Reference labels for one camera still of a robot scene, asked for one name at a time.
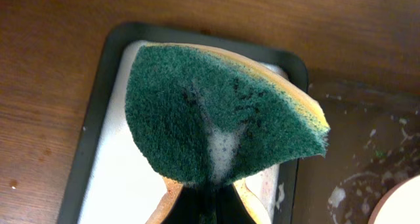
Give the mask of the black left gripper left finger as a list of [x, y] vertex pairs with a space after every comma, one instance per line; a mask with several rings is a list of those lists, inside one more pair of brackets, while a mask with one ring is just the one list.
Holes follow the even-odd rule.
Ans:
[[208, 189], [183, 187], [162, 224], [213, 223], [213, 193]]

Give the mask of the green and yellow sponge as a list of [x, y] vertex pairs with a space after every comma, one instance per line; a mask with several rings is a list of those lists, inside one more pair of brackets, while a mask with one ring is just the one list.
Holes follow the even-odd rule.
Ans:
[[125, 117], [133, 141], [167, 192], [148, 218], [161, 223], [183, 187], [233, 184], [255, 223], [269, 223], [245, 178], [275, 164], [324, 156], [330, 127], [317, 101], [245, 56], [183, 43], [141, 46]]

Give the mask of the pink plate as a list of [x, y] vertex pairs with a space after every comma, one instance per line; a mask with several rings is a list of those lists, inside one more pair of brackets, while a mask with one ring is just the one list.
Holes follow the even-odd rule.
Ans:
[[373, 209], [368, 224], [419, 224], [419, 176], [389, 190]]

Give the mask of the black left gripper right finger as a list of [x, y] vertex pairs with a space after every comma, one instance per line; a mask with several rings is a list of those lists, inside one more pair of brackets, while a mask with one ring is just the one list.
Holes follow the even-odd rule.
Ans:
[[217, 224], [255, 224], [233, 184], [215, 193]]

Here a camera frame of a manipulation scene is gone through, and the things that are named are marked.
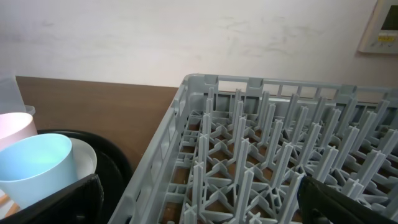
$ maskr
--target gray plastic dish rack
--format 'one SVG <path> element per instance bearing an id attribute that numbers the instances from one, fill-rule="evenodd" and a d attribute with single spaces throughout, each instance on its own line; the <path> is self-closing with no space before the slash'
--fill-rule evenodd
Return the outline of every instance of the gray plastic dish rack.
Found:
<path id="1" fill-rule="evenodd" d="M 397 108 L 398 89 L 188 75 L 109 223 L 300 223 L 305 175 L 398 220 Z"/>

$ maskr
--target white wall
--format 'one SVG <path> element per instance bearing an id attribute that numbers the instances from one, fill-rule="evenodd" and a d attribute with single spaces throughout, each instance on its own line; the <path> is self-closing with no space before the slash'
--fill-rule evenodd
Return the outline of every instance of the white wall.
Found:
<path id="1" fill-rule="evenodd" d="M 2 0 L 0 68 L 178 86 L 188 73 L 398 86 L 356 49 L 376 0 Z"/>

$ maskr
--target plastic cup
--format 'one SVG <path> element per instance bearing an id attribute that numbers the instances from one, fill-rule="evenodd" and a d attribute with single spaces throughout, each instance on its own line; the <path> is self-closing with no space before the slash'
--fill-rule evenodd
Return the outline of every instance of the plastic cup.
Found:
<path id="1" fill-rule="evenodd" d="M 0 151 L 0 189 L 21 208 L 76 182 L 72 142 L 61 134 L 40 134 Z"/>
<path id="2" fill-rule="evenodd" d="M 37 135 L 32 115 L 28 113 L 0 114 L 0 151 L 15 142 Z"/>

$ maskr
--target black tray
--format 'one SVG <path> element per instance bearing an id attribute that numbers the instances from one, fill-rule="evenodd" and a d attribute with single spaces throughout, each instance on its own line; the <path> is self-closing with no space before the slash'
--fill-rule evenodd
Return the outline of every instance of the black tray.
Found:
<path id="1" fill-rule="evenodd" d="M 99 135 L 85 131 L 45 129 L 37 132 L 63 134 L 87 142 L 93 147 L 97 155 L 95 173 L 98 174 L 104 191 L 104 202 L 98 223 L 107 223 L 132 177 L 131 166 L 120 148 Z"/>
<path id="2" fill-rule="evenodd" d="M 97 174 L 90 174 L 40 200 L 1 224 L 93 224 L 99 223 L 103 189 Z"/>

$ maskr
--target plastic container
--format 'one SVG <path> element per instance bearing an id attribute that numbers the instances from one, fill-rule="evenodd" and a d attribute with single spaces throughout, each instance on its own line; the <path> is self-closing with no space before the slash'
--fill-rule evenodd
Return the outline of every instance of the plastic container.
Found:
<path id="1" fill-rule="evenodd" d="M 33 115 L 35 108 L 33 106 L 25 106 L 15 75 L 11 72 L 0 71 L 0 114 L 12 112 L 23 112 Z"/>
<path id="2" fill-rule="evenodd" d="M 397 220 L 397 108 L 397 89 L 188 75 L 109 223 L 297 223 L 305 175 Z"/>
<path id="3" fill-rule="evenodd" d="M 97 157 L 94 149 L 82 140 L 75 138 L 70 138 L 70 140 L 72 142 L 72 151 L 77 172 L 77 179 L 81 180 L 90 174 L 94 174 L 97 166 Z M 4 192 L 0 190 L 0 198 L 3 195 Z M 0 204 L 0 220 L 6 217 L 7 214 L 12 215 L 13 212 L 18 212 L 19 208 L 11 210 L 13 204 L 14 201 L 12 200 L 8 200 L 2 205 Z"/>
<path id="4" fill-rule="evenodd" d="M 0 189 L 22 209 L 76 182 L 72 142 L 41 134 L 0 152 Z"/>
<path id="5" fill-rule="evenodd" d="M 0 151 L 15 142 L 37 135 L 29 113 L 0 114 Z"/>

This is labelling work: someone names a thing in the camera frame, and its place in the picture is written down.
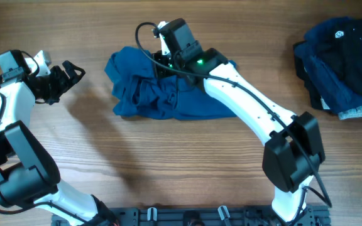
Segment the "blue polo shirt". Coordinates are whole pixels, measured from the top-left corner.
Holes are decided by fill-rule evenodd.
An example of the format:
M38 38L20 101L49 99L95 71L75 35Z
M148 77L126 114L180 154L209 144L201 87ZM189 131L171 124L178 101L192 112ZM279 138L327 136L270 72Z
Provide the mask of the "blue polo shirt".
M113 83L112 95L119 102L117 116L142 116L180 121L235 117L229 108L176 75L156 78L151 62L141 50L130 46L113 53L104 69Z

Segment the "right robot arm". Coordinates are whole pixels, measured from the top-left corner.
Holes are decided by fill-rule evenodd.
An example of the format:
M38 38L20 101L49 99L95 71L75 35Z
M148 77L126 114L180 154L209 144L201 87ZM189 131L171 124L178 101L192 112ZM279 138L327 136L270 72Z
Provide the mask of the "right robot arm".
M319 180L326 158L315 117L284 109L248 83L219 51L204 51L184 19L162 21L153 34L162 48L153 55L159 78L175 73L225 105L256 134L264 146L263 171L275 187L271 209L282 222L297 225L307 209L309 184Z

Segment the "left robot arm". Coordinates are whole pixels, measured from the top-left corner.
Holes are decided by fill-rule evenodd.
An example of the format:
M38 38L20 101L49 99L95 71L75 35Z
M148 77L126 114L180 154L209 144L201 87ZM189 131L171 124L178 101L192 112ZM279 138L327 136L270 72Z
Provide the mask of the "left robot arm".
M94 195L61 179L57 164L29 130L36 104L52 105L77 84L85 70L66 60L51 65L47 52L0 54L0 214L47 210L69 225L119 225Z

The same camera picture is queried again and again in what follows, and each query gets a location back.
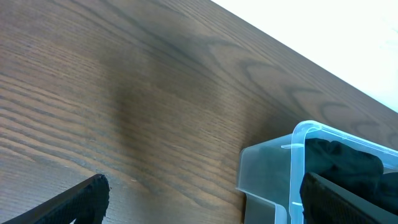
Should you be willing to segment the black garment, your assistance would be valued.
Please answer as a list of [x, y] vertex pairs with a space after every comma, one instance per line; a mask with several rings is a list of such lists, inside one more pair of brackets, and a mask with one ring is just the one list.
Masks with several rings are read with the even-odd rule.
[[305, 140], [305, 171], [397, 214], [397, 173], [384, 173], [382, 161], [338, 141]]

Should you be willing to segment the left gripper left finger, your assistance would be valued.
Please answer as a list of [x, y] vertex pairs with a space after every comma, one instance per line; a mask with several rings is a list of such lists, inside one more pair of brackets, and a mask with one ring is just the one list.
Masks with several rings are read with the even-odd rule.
* * *
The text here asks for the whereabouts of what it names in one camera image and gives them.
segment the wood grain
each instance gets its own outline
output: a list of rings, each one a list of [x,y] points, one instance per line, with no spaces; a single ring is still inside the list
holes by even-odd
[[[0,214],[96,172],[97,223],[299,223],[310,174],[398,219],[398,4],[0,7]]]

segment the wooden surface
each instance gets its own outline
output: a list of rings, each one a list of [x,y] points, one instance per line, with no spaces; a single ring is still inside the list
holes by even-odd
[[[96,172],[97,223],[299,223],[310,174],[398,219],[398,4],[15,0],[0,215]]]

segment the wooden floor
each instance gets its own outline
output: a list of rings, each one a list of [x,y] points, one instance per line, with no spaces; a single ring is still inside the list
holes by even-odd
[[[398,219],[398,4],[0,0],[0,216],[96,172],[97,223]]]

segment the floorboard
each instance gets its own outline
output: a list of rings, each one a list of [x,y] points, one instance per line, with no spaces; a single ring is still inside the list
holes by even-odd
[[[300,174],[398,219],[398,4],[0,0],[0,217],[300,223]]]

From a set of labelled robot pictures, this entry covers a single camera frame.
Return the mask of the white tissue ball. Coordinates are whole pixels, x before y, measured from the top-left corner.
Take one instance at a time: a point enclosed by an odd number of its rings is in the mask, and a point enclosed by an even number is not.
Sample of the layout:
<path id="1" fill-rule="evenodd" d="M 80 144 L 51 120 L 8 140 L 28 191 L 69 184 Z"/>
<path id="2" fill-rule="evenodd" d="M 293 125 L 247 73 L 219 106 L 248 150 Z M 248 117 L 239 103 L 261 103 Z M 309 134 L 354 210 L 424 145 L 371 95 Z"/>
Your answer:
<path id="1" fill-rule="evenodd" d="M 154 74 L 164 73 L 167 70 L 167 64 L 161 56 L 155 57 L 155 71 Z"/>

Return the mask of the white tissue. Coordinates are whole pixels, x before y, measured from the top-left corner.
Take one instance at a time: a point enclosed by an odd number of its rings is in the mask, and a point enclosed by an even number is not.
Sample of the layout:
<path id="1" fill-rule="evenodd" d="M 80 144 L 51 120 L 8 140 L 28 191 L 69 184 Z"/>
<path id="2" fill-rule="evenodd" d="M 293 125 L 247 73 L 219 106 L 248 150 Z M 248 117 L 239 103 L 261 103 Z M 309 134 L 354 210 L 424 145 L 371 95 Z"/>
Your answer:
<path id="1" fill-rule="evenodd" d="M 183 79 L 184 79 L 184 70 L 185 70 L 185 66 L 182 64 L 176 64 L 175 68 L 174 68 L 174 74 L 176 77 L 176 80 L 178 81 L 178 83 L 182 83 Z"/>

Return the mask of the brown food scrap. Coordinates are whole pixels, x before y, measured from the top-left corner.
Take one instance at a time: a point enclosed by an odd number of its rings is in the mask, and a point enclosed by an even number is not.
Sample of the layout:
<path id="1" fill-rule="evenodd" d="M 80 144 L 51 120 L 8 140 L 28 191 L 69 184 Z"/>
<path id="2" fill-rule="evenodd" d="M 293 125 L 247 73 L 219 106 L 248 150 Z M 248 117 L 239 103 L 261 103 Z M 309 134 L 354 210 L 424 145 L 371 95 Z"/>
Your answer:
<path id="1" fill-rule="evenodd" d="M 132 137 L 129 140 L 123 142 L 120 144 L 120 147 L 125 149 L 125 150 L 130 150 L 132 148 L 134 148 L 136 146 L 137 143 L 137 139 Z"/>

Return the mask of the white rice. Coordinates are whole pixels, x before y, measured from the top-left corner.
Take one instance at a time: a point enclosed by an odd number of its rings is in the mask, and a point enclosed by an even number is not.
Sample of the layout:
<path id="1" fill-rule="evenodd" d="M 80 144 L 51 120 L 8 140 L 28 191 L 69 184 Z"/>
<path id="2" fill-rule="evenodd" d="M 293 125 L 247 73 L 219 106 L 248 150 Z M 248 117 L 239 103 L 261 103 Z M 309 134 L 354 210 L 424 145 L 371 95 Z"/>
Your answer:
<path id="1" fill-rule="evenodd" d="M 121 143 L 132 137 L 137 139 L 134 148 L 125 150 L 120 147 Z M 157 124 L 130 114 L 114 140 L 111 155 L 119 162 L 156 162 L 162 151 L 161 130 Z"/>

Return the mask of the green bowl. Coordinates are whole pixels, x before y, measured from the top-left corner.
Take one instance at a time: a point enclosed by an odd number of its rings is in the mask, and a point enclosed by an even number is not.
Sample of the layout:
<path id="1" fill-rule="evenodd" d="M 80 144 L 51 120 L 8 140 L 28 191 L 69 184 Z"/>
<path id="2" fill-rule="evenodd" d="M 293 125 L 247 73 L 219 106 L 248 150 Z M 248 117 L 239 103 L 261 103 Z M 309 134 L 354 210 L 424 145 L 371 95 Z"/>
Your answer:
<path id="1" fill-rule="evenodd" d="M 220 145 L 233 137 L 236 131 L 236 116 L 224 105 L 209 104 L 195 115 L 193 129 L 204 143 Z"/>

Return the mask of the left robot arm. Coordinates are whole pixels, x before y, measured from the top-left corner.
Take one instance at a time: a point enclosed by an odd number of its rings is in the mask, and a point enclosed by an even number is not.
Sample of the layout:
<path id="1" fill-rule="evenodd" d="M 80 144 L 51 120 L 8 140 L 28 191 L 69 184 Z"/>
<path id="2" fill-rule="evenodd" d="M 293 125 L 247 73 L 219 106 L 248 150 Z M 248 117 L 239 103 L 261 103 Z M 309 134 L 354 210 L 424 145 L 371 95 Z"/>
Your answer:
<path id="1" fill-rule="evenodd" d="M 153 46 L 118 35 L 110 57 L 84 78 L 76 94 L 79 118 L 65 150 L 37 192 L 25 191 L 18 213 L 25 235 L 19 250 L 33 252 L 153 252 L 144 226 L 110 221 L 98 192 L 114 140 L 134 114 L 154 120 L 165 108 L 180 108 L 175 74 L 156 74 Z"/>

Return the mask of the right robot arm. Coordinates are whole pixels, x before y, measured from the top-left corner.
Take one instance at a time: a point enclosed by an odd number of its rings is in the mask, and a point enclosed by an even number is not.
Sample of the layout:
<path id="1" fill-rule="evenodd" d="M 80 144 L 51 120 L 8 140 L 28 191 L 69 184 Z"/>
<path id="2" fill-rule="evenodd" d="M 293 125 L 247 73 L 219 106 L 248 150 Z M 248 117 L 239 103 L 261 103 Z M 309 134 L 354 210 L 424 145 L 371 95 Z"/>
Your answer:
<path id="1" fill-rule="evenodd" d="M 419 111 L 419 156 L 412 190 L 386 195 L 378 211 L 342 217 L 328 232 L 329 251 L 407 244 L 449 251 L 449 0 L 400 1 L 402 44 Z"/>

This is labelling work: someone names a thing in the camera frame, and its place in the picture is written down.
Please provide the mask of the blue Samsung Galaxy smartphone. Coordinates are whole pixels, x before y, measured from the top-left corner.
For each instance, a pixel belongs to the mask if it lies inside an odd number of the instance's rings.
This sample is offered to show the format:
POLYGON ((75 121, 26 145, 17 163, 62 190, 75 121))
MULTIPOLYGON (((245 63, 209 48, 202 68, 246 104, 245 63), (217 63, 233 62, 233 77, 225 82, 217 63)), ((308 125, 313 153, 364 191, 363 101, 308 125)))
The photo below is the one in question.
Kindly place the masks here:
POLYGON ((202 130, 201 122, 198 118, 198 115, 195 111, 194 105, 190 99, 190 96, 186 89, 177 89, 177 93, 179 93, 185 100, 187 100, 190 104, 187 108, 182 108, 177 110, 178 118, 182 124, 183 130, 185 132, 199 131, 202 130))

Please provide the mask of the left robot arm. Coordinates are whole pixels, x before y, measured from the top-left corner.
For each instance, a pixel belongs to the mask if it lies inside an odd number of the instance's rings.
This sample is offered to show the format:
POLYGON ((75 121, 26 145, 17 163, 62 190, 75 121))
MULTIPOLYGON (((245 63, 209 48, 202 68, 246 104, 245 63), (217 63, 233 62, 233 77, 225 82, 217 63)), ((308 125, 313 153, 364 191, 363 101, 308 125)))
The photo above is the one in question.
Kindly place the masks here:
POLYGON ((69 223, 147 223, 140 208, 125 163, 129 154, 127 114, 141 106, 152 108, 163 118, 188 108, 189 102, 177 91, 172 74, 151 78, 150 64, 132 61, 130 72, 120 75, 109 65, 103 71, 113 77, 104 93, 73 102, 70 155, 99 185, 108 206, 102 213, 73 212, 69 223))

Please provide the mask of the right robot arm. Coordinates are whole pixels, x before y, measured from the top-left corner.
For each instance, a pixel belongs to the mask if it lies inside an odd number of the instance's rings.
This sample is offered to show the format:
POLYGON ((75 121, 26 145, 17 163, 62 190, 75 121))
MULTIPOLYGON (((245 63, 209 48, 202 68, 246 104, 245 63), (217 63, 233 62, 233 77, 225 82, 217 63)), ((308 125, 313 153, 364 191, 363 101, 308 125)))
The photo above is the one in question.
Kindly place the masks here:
--
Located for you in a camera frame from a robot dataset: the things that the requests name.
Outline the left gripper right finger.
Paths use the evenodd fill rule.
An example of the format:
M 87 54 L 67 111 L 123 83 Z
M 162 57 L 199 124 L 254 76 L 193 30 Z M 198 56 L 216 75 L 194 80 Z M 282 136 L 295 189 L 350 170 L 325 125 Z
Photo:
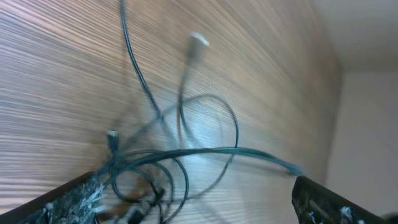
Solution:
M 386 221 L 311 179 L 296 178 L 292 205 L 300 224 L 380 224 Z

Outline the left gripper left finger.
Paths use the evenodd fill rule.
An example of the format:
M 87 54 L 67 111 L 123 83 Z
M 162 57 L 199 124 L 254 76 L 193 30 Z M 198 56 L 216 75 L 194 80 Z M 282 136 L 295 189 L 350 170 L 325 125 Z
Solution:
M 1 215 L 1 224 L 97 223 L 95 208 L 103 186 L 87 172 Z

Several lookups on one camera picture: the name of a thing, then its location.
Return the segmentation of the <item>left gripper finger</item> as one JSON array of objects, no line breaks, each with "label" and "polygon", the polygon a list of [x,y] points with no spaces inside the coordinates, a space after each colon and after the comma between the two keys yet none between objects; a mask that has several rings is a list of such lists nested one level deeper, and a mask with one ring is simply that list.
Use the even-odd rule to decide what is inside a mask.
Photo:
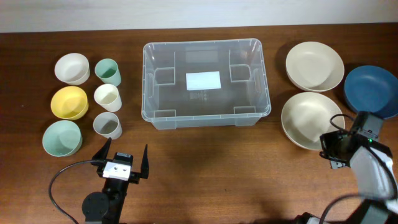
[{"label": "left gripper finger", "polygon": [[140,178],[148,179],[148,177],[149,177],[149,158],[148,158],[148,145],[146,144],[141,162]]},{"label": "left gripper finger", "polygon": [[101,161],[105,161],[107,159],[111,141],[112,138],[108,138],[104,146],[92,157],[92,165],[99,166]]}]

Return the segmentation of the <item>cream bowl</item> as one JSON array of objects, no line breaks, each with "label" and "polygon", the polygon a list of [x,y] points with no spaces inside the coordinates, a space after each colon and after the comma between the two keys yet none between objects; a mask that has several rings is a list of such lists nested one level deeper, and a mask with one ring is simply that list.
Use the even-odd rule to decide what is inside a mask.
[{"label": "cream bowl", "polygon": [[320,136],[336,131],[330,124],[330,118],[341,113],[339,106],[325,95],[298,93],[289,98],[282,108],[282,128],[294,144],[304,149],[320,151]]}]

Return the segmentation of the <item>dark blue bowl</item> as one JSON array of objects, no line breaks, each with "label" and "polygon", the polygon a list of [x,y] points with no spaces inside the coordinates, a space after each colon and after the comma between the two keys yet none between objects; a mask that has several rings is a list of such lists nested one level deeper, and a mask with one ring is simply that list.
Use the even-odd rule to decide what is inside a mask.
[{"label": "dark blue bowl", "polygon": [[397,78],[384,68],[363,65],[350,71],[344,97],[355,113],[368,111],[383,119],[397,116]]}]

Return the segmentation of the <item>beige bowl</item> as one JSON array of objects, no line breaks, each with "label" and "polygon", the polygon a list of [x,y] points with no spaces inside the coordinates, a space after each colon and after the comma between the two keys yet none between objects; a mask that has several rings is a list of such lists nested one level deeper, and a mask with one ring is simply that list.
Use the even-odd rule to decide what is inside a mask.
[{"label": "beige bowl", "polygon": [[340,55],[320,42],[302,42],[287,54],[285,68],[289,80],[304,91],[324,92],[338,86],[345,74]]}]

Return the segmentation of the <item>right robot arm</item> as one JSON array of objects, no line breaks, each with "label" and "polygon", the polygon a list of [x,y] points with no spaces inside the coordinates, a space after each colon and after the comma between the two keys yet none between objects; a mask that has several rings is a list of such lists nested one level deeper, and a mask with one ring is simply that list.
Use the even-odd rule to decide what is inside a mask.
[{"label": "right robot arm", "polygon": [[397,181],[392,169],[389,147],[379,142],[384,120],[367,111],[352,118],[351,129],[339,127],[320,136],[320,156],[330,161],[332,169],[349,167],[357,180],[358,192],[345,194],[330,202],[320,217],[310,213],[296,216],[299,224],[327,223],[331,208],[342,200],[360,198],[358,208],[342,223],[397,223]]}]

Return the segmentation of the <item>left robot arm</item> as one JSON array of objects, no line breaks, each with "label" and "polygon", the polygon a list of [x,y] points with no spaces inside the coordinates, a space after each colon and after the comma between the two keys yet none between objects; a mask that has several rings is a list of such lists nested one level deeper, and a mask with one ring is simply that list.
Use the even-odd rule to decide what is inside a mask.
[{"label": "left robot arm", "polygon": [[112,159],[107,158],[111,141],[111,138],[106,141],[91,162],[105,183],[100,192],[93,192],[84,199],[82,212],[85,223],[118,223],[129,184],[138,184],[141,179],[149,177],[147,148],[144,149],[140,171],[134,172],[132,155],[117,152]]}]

**WORK TO BE COMPLETED**
Scan the entries above, and wherever a line holds the string "valued", copy it.

**EXERCISE ANSWER**
Should you be willing to segment the black garment, your assistance would be valued.
Should you be willing to segment the left gripper left finger, your assistance would be valued.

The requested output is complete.